Vivimos tiempos de cansancio colectivo. Cansancio de la confrontación constante, del miedo, de la violencia normalizada, de la deshumanización. Y por eso la gente acude. Acude a quienes no gritan consignas, sino que caminan con coherencia. Su voz de convocatoria es inmensa, precisamente porque no divide, sino que reúne. No impone, sino que inspira.

Muchas personas enfermas, otras atravesando situaciones difíciles de duelo, migración forzada , incertidumbre, dolor profundo se acercan a ellos buscando refugio y consuelo. No buscan soluciones mágicas. Buscan presencia. Buscan un ejemplo. En una mirada serena, en un silencio compartido, muchos encuentran alivio para el alma. Y a veces, eso basta para seguir adelante.

Sin embargo, ellos no se detienen. Escuchan, acompañan, pero continúan su misión. Y su mensaje es claro y constante: la paz que buscas no está afuera; está dentro de ti. Desde lo más profundo de nuestro interior nace la paz, y desde ahí también nacen las ideologías y las acciones que pueden conducirnos a una convivencia más justa y humana.

Muy pocas personas tienen la fuerza física, emocional y espiritual para caminar tantos kilómetros pidiendo paz. Por eso se han convertido en un ejemplo de humanidad. Un ejemplo no solo para la sociedad civil, sino también para líderes que genuinamente buscan hacer las cosas bien. En tiempos donde la credibilidad del liderazgo está en crisis, su caminar silencioso recuerda que guiar no es imponer, sino servir; no es hablar más fuerte, sino actuar con integridad.

Nunca antes había visto tanta convocatoria en el Capitolio. Personas reunidas no para protestar ni confrontar, sino para coincidir. Coincidir en un anhelo común que atraviesa fronteras, credos e ideologías: vivir en paz.
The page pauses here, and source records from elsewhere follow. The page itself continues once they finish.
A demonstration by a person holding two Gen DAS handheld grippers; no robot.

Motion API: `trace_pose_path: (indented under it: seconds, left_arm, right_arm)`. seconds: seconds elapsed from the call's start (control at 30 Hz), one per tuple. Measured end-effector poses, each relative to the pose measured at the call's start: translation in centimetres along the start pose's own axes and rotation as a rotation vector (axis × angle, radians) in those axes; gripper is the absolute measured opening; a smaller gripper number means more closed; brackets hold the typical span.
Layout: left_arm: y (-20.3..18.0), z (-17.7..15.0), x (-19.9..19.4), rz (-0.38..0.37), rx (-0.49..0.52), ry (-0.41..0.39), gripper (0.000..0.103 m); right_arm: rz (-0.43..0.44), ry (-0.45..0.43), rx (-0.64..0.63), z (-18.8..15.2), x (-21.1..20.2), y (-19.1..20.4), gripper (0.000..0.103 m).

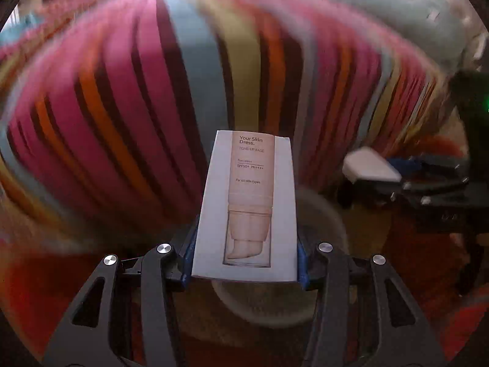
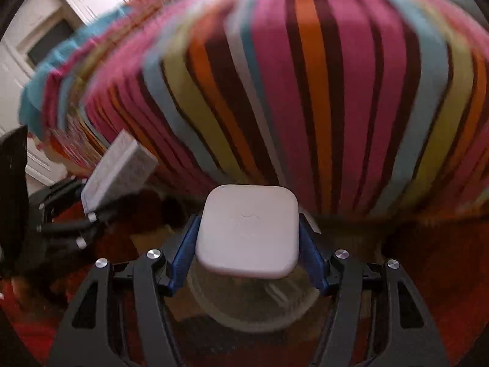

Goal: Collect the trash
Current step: 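Carry both items over the wastebasket and open both grippers to drop them, then move both grippers back over the items on the bed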

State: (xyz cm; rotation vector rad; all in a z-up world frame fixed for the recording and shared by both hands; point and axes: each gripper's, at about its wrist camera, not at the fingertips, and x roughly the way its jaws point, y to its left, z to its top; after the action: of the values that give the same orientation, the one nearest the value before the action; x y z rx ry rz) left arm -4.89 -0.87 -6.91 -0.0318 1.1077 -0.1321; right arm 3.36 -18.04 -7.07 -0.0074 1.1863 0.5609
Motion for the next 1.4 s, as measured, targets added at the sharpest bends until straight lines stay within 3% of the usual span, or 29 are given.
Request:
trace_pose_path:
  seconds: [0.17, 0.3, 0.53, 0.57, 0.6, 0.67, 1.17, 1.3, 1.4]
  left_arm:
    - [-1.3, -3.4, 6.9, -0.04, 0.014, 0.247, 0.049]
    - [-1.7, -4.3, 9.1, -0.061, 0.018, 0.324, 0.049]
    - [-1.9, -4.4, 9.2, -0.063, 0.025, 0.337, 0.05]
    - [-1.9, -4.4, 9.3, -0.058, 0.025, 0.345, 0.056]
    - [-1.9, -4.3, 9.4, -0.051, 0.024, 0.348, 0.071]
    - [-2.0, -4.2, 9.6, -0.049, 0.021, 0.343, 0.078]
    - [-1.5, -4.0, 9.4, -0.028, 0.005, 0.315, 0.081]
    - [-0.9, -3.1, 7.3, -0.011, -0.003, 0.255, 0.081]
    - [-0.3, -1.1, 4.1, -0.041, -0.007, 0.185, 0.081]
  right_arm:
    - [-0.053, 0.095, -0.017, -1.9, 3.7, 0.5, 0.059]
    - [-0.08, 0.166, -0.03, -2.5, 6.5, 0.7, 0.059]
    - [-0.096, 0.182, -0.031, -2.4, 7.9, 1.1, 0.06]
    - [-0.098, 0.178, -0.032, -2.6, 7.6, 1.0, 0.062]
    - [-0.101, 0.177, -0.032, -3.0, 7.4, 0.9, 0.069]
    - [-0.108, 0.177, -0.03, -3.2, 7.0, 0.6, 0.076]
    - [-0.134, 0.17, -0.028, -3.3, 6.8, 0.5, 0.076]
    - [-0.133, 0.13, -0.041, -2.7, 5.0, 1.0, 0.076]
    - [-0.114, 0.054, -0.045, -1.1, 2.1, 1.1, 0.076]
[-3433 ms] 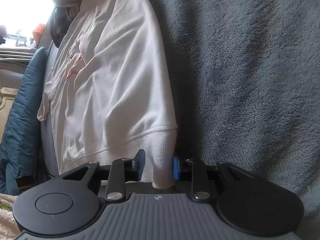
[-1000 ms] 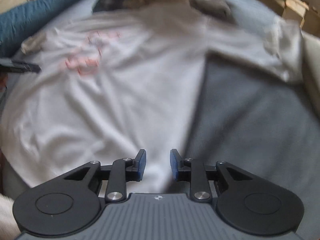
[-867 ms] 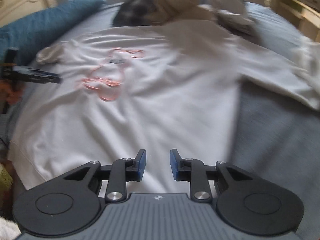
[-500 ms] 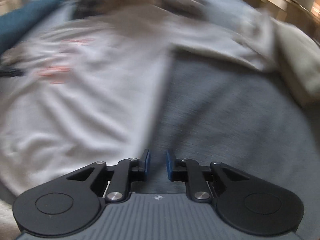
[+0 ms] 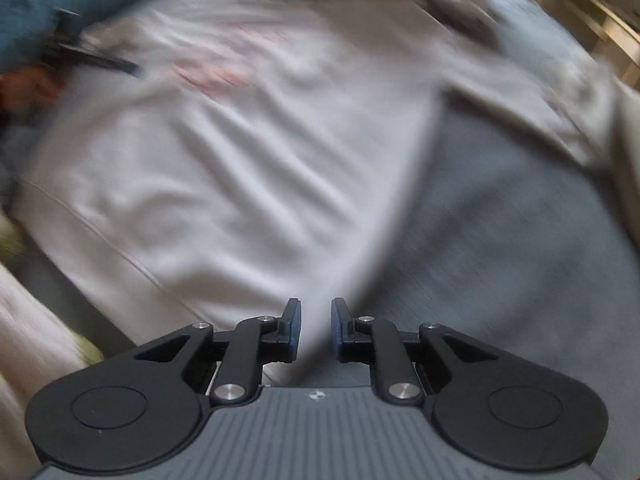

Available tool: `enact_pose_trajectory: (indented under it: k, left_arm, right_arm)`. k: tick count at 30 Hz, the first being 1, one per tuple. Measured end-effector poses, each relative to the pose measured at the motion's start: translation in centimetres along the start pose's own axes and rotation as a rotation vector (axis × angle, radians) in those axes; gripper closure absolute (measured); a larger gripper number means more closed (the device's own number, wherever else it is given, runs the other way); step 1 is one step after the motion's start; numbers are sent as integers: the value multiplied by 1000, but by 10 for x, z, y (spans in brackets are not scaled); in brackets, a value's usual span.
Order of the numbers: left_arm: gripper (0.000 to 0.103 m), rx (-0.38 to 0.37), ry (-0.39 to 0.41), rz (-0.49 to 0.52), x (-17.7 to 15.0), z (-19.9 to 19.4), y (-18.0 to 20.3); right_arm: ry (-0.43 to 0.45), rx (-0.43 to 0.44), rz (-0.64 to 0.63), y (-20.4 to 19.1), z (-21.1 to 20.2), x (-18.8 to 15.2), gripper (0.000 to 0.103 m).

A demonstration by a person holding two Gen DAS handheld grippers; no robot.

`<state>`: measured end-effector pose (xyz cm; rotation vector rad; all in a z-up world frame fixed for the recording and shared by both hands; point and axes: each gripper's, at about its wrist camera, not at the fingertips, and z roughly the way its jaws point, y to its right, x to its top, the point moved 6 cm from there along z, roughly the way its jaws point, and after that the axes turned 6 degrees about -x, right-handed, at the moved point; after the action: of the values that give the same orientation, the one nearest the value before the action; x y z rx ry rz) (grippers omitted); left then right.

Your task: Fold clothes

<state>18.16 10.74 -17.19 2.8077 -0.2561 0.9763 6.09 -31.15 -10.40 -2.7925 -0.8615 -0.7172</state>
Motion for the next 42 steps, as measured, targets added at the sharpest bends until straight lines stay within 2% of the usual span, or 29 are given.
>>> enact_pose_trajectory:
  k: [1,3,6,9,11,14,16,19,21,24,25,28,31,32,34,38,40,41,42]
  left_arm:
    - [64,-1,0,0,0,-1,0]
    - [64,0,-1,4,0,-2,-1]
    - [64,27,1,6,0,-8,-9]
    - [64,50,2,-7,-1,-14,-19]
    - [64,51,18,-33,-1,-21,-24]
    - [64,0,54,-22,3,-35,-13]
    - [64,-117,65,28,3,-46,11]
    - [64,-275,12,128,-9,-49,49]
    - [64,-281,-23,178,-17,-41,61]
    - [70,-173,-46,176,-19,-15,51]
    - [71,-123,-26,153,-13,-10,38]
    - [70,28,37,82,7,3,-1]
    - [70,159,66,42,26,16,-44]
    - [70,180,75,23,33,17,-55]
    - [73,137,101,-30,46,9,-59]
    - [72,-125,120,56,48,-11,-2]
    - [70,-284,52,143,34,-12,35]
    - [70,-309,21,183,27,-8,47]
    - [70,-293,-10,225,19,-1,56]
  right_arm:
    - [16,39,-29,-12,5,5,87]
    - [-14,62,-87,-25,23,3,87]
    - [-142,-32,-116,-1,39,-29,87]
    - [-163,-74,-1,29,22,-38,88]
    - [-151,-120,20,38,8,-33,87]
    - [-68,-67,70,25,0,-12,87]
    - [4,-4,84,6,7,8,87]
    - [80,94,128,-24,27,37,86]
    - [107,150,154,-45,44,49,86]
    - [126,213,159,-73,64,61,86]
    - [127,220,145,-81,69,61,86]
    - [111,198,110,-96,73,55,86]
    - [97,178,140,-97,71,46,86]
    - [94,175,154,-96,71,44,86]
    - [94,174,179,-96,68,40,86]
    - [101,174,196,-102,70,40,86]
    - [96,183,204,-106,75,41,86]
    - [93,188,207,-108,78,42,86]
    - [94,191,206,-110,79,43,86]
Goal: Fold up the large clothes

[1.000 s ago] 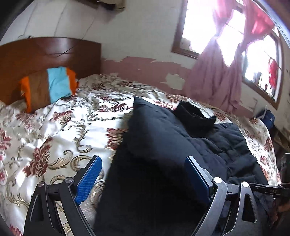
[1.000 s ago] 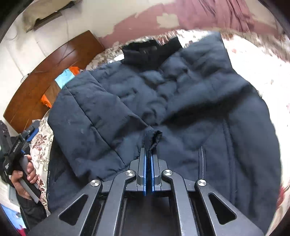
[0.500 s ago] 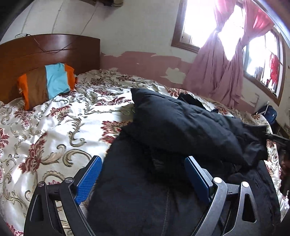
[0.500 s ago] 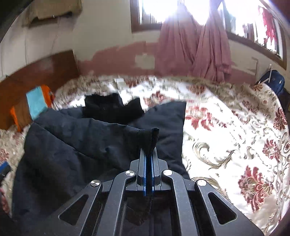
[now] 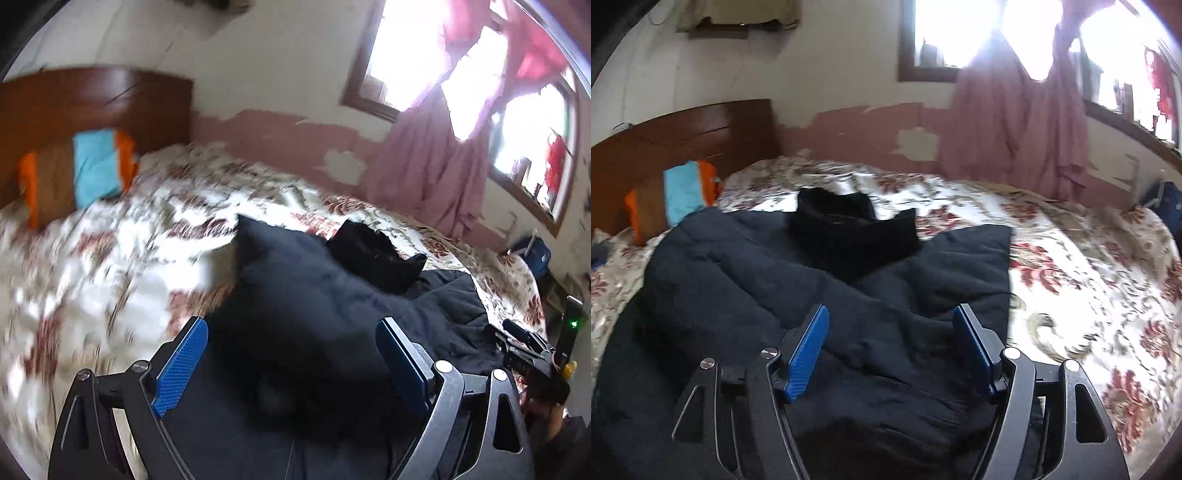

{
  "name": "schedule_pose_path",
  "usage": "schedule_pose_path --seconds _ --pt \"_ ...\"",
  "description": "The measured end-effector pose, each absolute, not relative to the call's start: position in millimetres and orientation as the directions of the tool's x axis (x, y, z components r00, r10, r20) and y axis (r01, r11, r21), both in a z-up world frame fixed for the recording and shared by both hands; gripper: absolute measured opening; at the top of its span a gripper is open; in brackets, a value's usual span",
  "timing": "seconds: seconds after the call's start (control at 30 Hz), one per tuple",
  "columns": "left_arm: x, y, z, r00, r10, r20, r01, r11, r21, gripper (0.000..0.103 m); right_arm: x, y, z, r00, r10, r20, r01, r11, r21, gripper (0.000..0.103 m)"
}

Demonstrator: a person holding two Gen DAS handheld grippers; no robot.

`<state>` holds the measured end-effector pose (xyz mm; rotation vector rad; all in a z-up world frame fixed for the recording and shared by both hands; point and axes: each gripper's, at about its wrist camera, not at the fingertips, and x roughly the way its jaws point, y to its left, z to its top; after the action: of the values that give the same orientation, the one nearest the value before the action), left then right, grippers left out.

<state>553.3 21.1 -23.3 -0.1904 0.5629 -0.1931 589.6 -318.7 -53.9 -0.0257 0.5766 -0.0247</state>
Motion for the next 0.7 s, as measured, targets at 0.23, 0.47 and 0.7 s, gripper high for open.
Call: schedule_pose_path --seconds 0.23,0.47,0.7 --pt "613 -35 -63 0.768 -0.057 -0.637 0.112 0.993 0.047 0.092 629 -301 -92 0.748 0.052 -0.662 -0.069 0.998 0.001 0.065" --pt "622 -57 -110 0.775 0.097 -0.624 0.085 0.963 0.256 0.096 647 -299 -130 0.667 0.051 -0.744 -0.074 0.997 0.002 0.065" --pt "624 -61 -125 0.790 0.146 -0.595 0.054 0.951 0.304 0.102 651 -286 -149 0.640 -0.013 -0.768 -0.077 0.994 -0.082 0.067"
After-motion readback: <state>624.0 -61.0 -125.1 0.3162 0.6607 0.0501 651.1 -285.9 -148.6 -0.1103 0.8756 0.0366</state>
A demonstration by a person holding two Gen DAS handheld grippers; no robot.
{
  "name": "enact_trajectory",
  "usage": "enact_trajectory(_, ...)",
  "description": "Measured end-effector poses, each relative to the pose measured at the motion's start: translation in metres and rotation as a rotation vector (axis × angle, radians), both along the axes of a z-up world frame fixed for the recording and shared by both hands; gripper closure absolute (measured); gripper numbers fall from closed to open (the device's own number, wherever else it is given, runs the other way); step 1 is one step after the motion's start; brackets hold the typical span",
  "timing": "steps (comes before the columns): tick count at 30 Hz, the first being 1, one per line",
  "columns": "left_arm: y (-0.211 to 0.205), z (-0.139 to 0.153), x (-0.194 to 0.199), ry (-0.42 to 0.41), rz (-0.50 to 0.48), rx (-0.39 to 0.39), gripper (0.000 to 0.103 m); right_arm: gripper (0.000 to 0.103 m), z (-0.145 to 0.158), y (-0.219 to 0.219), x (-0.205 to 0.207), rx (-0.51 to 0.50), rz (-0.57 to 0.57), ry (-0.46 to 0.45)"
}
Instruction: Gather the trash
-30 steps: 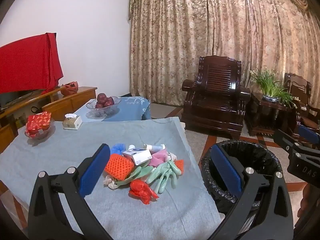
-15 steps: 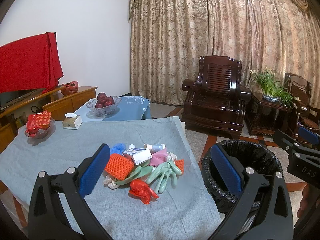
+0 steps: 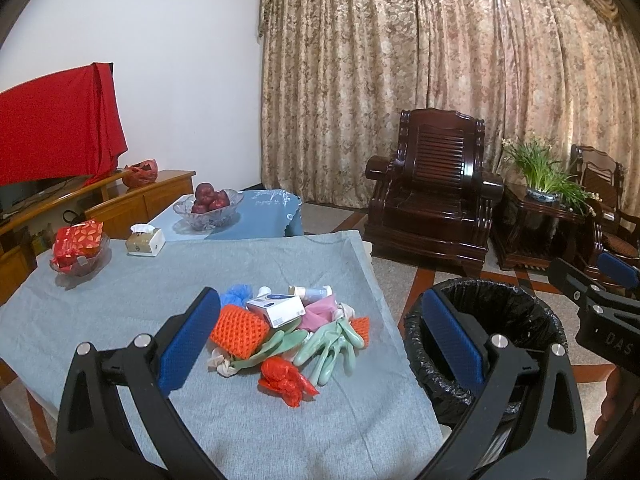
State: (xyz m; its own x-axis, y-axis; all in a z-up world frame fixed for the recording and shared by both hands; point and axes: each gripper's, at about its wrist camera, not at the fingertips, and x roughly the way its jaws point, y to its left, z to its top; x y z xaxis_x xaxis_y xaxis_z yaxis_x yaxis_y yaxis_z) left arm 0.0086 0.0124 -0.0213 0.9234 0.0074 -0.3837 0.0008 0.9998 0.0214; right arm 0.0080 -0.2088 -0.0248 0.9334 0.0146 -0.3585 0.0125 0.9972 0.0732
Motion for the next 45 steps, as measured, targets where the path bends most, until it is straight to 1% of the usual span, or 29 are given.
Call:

Esa imagen habla de una sociedad cansada, sí, pero también consciente, despierta y capaz de reconocer los actos auténticos.

La enseñanza más profunda de esta caminata no está en el destino final, sino en cada paso. Nos recuerda que la paz no es comodidad, es compromiso. Que el cambio que exigimos al mundo no comienza en otros, sino en nosotros mismos.

Si queremos cambios , si queremos paz, busquemosla dentro de nuestro interior.
Ahí está nuestro verdadero poder transformador.

El día en que el mundo se una como se une en esta travesía llamada Walk for peace , ese día habrá muchos cambios para una vida mejor para todos.